When you reproduce the data, keep every word exactly as it stands and leave the pictures out.

DATA SECTION:
****
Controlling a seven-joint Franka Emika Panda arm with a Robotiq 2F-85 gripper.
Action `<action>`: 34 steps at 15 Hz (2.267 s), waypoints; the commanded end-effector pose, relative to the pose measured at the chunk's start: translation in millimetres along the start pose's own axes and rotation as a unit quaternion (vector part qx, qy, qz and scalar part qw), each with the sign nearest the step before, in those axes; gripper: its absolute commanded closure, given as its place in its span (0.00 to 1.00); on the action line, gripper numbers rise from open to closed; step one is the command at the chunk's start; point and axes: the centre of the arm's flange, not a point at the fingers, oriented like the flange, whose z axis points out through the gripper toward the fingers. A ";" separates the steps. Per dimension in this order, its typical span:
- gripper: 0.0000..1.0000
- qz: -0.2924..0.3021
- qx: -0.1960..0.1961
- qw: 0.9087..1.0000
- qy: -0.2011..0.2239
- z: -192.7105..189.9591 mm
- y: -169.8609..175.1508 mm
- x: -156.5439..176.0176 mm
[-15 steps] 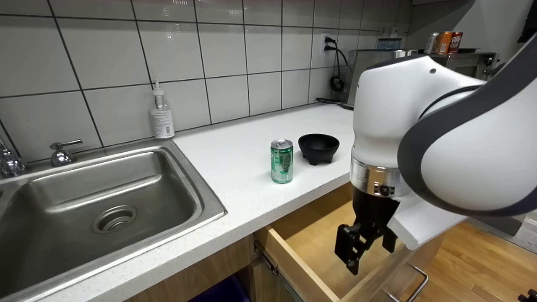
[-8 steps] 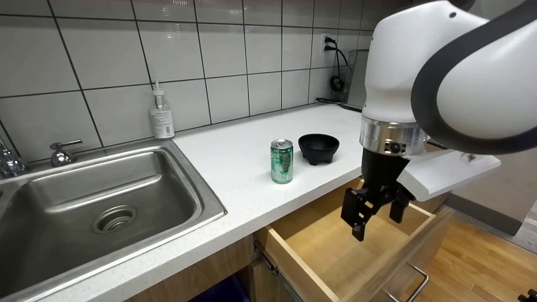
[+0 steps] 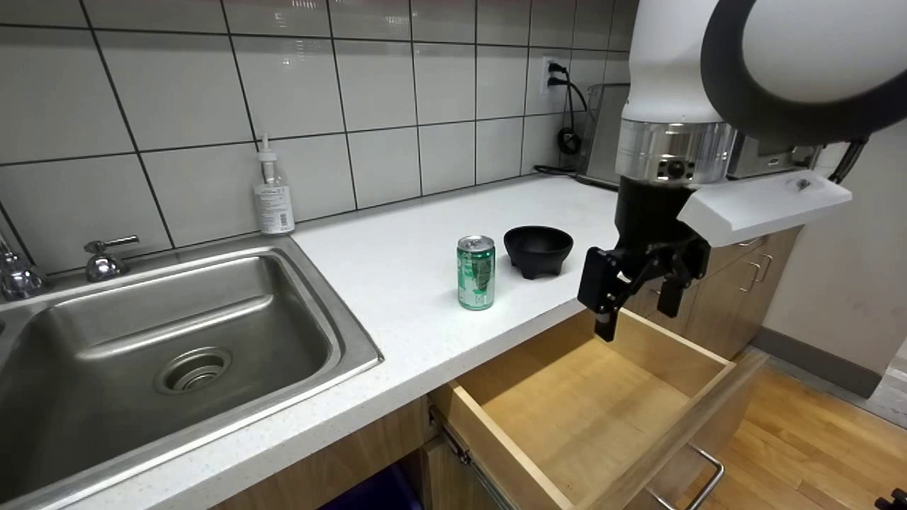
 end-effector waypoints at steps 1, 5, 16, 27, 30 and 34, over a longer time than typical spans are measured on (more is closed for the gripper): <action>0.00 0.000 0.000 1.000 0.001 -1.4 0.6 0.7; 0.00 -0.001 0.000 1.000 0.000 -1.4 0.6 0.7; 0.00 -0.001 0.000 1.000 -0.001 -1.2 0.6 0.5; 0.00 0.012 0.013 1.000 0.014 -18.1 16.1 27.2; 0.00 0.004 0.012 0.999 0.031 -26.4 7.8 35.0; 0.00 -0.004 0.007 0.999 0.048 -35.5 -5.1 47.7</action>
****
TASK RESULT:
Controlling a seven-joint Franka Emika Panda arm with a Robotiq 2F-85 gripper.
Action `<action>`: 34 steps at 15 Hz (2.267 s), waypoints; the commanded end-effector pose, relative to the pose measured at the chunk's start: translation in millimetres along the start pose's own axes and rotation as a unit quaternion (vector part qx, qy, qz and scalar part qw), each with the sign nearest the step before, in those axes; gripper: its absolute commanded closure, given as its place in its span (0.00 to 1.00); on the action line, gripper numbers rise from open to closed; step one is the command at the chunk's start; point and axes: the centre of the arm's flange, not a point at the fingers, oriented like the flange, whose z axis points out through the gripper toward the fingers. A ";" separates the steps. Per dimension in this order, its typical span:
- gripper: 0.0000..1.0000
- qz: -0.2924..0.3021
- qx: -0.1960..0.1961
- qw: 0.9087..1.0000
- qy: -0.2011..0.2239
- z: -192.7105..189.9591 mm
- y: -169.8609..175.1508 mm
- x: -156.5439..176.0176 mm
[-15 steps] 
[-8 steps] 
[+0 steps] 
 end-effector waypoints at steps 1, 5, 16, 27, 30 and 34, over a longer time than typical spans are measured on (more is closed for the gripper): <action>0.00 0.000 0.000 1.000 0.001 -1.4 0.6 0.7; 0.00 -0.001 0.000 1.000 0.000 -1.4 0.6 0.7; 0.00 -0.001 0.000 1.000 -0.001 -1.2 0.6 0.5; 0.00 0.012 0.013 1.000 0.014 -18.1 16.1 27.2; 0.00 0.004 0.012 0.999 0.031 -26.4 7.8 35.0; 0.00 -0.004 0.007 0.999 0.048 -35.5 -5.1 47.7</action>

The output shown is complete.